In the previous two posts in this series we looked at what the oplog is and how you can access it elegantly. However, to get a complete idea of what is possible with the oplog, we are going to look at the Meteor framework and how they've used the oplog to address their scaling and performance issues.

Meteor, if you haven't come across it, is a framework and platform for developing responsive, and collaborative applications in JavaScript. Built on Node.js and pulling together many well regarded components to create its stack, Meteor has been showing developers a compelling route to interactive web applications – a screencast gives a quick introduction to the platform. At the heart of Meteor are algorithms to quickly and efficiently get changes from one client screen to the server and to the other clients' screens. Applications in Meteor publish the results of queries to the clients and then continue to send updates to those clients when the results of these queries changed. Behind the scenes, a MongoDB database keeps track of these query result changes by using a "poll-and-diff" algorithm to calculate the changes in results. With a single Meteor server and MongoDB database, the response time on this is fast.

More Meteors

But there comes a point when its necessary to add another Meteor server to the equation to handle more clients. That server connects to the same MongoDB database but now it becomes more reliant on the poll frequency and on which server the change was written to the database from. The server that did write a change would see the change immediately, but the other servers could be waiting up to ten seconds to see the change as they would be polling the server. It worked, but it could be a bit confusing for users. More crucial though was that queries with large result sets could be quite expensive and that expense went up as you added Meteor servers.

The Meteor developers looked for a new approach and found it with Mongo's oplog. Meteor 0.7.0 saw the introduction of the OplogObserver driver which sits alongside the PollAndDiff driver. This new driver uses the stream of changes that come from tailing the oplog and updates an in-memory database in the Meteor server based on 'minimongo', a Mongo-like system originally developed to give Meteor browser clients a database to consult.

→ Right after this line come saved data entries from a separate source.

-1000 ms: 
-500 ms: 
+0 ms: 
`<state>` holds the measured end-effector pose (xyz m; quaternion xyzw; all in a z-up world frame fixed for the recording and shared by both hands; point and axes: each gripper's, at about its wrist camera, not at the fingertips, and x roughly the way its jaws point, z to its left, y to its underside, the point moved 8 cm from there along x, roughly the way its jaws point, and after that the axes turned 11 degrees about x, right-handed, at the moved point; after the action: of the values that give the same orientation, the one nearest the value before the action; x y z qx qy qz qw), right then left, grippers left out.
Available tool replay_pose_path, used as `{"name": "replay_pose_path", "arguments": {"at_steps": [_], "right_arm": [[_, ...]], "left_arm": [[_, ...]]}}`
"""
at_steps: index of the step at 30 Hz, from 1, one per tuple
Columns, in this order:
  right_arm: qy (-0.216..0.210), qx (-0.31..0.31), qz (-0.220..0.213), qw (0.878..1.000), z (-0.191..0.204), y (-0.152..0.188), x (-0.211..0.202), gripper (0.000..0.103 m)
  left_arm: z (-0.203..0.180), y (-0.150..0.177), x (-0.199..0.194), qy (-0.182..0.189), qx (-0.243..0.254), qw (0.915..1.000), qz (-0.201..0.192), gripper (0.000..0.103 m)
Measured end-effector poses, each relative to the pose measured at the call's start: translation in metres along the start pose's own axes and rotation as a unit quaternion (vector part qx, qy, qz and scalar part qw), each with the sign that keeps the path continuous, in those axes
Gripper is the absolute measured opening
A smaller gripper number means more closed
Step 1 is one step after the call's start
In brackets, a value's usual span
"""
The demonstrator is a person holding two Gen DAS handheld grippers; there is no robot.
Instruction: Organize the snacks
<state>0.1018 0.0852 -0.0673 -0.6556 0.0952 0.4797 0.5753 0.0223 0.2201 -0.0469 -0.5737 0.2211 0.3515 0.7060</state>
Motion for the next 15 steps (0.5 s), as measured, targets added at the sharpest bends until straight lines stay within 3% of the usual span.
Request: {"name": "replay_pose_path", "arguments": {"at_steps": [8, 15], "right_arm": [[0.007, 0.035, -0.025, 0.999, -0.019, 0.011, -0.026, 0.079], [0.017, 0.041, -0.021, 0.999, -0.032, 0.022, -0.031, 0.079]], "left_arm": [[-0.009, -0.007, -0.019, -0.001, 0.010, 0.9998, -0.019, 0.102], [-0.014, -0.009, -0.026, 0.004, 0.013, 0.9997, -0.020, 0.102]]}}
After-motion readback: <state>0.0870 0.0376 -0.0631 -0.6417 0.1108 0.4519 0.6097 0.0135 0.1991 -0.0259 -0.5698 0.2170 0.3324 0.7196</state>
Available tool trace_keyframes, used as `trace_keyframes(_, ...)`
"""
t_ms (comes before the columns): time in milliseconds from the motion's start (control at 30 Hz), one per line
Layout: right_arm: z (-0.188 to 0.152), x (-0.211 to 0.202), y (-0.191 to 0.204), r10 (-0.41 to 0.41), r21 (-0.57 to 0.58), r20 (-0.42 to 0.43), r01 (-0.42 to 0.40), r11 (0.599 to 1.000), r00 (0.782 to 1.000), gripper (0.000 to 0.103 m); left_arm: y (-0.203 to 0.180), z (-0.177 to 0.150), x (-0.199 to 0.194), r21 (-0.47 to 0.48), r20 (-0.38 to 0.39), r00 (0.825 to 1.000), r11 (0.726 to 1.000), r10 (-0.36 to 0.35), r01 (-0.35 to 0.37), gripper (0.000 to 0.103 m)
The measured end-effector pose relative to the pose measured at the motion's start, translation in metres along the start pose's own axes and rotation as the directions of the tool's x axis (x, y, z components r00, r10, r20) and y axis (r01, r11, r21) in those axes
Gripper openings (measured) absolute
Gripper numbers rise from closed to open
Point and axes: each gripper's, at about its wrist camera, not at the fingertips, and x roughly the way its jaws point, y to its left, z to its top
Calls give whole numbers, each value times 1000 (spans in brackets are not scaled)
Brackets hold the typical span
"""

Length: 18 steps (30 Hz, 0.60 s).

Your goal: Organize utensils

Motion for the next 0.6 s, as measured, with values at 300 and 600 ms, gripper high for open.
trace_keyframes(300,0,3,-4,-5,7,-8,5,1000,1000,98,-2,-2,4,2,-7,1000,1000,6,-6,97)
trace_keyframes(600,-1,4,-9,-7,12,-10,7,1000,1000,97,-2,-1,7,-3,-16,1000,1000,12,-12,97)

At first, the developers used the oplog to update only queries that tested for equivalence between the scalars types of data (strings, numbers, ObjectIDs, booleans and null). Where a query was based on one of these tests, it would be directed to the OplogObserver. In version 0.7.1, the developers added support in the OplogObserver for many of the common queries including all the $ operators in MongoDB (apart from the geolocating ones like $near and the JavaScript evaluating $where) and excluding the trickier limit and skip parameters.

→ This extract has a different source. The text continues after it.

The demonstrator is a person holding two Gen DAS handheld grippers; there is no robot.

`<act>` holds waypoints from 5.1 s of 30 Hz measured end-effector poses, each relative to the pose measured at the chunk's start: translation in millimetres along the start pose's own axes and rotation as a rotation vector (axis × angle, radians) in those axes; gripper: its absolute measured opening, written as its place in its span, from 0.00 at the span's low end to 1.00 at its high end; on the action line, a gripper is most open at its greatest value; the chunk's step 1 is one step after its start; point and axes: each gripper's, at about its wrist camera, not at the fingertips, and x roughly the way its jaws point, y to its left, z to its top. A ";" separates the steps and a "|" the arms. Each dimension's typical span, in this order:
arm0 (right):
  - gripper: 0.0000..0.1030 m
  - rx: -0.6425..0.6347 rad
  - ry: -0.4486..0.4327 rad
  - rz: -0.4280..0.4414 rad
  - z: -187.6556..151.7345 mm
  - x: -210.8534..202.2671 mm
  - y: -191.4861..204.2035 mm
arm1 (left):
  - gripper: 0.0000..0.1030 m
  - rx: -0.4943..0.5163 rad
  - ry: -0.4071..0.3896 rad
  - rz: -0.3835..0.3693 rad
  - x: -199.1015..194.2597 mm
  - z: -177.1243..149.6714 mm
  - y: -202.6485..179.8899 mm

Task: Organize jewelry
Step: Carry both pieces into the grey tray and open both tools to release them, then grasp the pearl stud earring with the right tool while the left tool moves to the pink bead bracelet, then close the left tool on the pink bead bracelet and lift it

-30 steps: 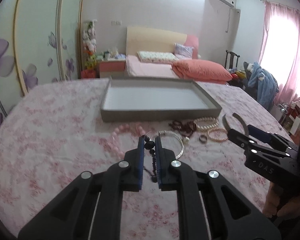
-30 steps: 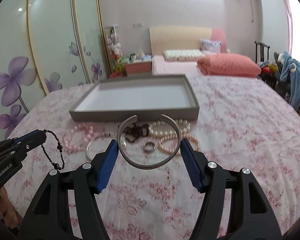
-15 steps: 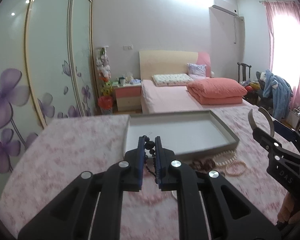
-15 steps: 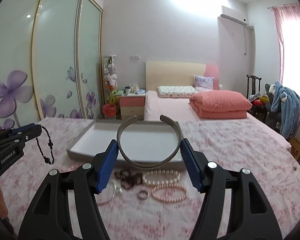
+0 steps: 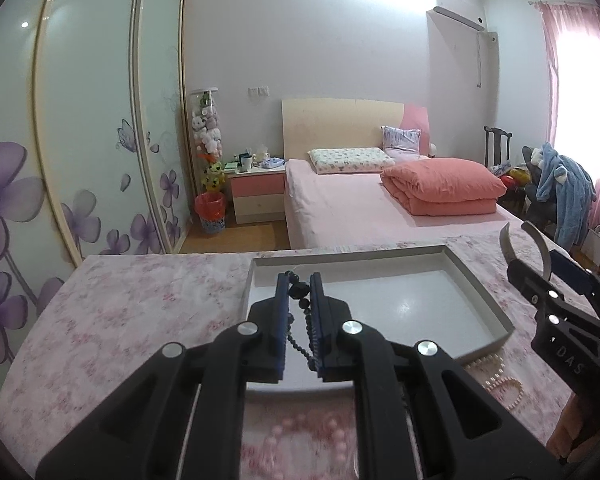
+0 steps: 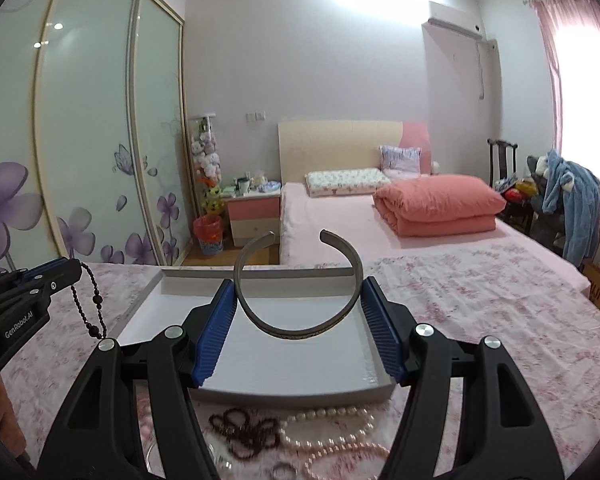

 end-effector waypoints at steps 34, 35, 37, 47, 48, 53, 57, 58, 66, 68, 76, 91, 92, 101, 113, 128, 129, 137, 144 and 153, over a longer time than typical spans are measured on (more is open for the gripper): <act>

By version 0.7.2, the OplogObserver got support for "limit" queries (where they came with a non-natural "sort") added. The iterated introduction of an oplog-assisted local data cache has allowed the Meteor developers to focus on the big performance gains to be had while leaving other cases to the older, mature polling driver. The details of which queries are and aren't supported are in the first part of the OplogObserveDriver wiki page.

Activating the oplog

Turning Meteor's oplog support on is simple. In development, Meteor will configure and automatically enable the OplogObserverDriver. In production with MongoHQ you need to set an environment variable MONGO_OPLOG_URL to what we previously discussed: the Replica Set URI, with a user and password of a user with oplog access, a database set to local, and the authSource parameter set to the name of the database to which the user belongs. So if your Replica Set URI looks like this:

mongodb://<user>:<password>@candidate.11.mongolayer.com:10240,candidate.0.mongolayer.com:10240/wiktory  

Then your MONGO_OPLOG_URL should look something like this:

mongodb://<user>:<password>@candidate.11.mongolayer.com:10240,candidate.0.mongolayer.com:10240/local?authSource=wiktory  

Also it is surprisingly easy to turn off the oplog support on a per-query database. Adding a parameter of { _disableOplog: true } to a find ensures that particular query doesn't use the oplog driver. This is used during development when confirmation is needed that Meteor's oplog processing isn't causing problems with the results. It is also possible to get some information on which queries are using the oplog using the Meteor facts module.

Meteor and MongoHQ

With the optimization of Meteor for the oplog, MongoHQ's new Elastic Deployments come into their own. Previously, access to the oplog would have required a configuration that cost hundreds of dollars a month. With Elastic Deployments, oplog access is available to small scale users at $18/GB/month. As a Meteor application's use grows, Elastic Deployments scale resources up appropriately for the task at hand. This is done while maintaining oplog access, which is key to Meteor's ability to scale while maintaining near-realtime responsiveness.